Back in the day of POTS services, even if you had no dial-tone (due to a suspended service), you could still call 000.

Didn't know that, but it doesn't surprise me. Taking emergency calls seriously is a constant in the telephony industry. The lengths that the GSM designers went to, such as actively kicking off non-emergency calls if the cell was full, are astonishing.

Also, apparently 911 now works in Australia (at least from mobiles ... can't see how it'd work from a land line unless the exchange uses a timeout). Must try that next time I have a less urgent emergency.  ;D

I was told at some point modern standards/phones don't actually 'dial' 911 or 112 or 100 or 999 or whatever. They simply recognize it as 'emergency', and then use a channel/identifier as defined in the standard (so independent of where you are) to connect to emergency services.

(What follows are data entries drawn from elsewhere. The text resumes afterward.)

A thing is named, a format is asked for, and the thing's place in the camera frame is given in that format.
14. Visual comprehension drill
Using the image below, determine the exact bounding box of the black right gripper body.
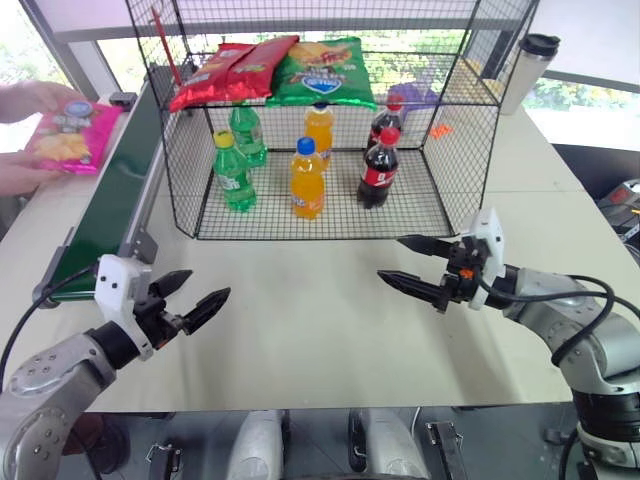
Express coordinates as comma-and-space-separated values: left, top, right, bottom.
441, 236, 490, 307

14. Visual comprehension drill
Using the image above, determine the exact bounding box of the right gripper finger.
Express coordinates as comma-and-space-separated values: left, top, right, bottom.
376, 269, 450, 314
396, 234, 452, 261

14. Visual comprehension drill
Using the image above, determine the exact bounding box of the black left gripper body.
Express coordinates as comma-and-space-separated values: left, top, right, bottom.
132, 280, 190, 352

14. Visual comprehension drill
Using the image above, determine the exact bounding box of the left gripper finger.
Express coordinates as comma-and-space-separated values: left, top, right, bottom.
180, 286, 233, 336
149, 269, 194, 302

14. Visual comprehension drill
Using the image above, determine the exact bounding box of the pink chip bag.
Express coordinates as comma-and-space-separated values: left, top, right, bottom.
24, 99, 125, 177

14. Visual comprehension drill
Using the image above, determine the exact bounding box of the green conveyor belt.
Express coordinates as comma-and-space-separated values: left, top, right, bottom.
32, 63, 176, 309

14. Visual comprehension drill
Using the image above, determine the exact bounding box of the person's right hand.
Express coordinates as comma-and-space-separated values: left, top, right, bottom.
0, 149, 67, 197

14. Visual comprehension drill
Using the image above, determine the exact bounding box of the person's left hand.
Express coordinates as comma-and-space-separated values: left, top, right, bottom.
0, 79, 85, 125

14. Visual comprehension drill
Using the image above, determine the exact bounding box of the cola bottle red cap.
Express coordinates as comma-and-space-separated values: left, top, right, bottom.
356, 126, 402, 211
366, 94, 406, 152

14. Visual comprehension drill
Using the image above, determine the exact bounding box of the green soda bottle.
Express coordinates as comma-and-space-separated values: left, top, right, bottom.
228, 101, 269, 169
211, 130, 258, 214

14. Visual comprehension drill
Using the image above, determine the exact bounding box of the orange soda bottle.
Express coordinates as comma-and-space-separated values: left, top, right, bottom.
289, 136, 327, 222
303, 101, 336, 172

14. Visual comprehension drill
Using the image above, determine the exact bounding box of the silver rounded robot leg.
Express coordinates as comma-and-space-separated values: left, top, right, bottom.
226, 409, 287, 480
348, 408, 432, 480

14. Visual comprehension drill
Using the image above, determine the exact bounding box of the purple snack bag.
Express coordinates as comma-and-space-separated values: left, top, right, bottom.
386, 81, 442, 122

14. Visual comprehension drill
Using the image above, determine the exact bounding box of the black red equipment case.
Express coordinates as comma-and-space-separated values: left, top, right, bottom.
596, 178, 640, 237

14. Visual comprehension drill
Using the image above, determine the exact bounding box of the white tumbler black lid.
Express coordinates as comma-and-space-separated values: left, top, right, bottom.
499, 33, 562, 118

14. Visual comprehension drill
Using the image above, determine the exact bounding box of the red chip bag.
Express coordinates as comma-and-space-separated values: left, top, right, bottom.
226, 34, 302, 102
168, 42, 254, 114

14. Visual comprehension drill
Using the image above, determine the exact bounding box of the green chip bag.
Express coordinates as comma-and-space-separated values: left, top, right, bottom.
264, 35, 379, 112

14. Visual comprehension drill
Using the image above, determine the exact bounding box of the red pole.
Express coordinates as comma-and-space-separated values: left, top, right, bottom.
149, 5, 182, 87

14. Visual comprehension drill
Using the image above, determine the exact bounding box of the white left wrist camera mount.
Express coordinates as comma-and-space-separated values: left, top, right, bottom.
94, 253, 155, 362

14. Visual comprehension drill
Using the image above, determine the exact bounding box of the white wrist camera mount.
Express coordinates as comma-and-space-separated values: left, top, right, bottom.
460, 208, 507, 312
94, 253, 155, 362

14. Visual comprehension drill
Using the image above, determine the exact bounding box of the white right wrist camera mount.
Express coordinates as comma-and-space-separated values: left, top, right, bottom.
460, 208, 507, 312

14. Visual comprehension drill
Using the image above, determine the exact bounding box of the black wire mesh shelf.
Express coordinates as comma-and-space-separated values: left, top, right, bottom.
124, 0, 542, 242

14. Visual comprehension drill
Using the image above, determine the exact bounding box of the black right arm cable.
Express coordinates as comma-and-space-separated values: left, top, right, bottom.
477, 273, 617, 367

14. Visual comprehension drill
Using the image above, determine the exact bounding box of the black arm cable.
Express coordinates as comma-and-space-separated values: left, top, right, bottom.
477, 273, 617, 367
0, 263, 99, 394

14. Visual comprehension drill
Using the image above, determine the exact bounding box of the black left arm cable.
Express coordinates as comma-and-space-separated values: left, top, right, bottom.
0, 263, 99, 394

If there is no verbal response from the caller, it is forwarded to the Police as what is known as a "Five five call". The reason for the raised dimple on the "5" key on almost every phone with actual buttons is that you can press that twice (or if requested by the operator, respond to questions using only that key) and you don't need to see or look at the keypad to do it.


I though the reason for the dimple is simply as home key (similar to F and J on most computer keyboard layouts) so you can orient yourself on the keyboard in the dark. I imagine the 5 being used for emergency is a result of that, and not the reason for it.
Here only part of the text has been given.